# Instructions to follow
Search the data for "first" and copy every matching line.

# Collected data
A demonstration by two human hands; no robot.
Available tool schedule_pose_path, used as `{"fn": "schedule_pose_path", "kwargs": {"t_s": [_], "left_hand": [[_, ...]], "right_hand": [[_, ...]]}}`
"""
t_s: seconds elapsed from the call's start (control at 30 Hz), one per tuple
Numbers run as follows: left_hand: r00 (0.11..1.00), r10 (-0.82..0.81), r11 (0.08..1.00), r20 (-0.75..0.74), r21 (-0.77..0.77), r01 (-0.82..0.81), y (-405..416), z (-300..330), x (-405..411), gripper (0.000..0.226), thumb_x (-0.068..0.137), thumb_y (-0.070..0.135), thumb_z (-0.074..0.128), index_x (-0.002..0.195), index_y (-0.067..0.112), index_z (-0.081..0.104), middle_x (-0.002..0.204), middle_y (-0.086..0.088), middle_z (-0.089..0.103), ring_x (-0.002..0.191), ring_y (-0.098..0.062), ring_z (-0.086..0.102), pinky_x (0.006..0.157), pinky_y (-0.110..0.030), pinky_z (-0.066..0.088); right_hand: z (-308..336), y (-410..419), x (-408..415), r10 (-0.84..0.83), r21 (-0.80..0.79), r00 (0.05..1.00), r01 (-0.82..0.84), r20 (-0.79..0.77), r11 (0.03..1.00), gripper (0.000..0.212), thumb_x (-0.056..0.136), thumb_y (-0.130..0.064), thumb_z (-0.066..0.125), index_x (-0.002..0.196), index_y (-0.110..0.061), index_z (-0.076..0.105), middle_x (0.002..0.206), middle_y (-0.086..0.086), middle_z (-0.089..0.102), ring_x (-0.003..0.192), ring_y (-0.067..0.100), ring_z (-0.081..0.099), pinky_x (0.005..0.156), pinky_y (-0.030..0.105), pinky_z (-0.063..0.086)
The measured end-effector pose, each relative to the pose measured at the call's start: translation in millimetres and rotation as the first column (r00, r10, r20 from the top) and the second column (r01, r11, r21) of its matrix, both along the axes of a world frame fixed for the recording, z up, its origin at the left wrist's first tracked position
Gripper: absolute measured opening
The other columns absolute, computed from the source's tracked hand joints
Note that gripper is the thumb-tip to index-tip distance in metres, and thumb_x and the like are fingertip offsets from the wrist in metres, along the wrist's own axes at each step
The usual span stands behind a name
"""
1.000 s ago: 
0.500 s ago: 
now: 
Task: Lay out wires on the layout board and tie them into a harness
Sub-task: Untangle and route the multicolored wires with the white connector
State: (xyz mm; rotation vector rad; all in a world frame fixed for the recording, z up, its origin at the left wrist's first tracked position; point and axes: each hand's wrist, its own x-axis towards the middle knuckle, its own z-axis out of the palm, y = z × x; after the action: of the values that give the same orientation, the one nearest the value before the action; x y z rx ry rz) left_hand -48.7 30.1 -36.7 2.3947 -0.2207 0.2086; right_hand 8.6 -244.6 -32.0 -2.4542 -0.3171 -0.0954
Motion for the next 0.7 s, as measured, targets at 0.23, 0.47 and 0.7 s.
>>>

# Answer to this task
The measured end-effector pose, each relative to the pose measured at the call's start: translation in millimetres and rotation as the first column (r00, r10, r20 from the top) and the second column (r01, r11, r21) of its matrix, both along the axes of a world frame fixed for the recording, z up, its origin at the left wrist's first tracked position
State: (xyz mm; rotation vector rad; all in a world frame fixed for the recording, z up, its origin at the left wrist's first tracked position; point and axes: each hand's wrist, its own x-axis towards the middle knuckle, its own z-axis out of the palm, y = z × x; after the action: of the values that give the same orientation, the one nearest the value before the action; x y z rx ry rz) left_hand -48.7 30.1 -36.7 2.3947 -0.2207 0.2086; right_hand 8.6 -244.6 -32.0 -2.4542 -0.3171 -0.0954

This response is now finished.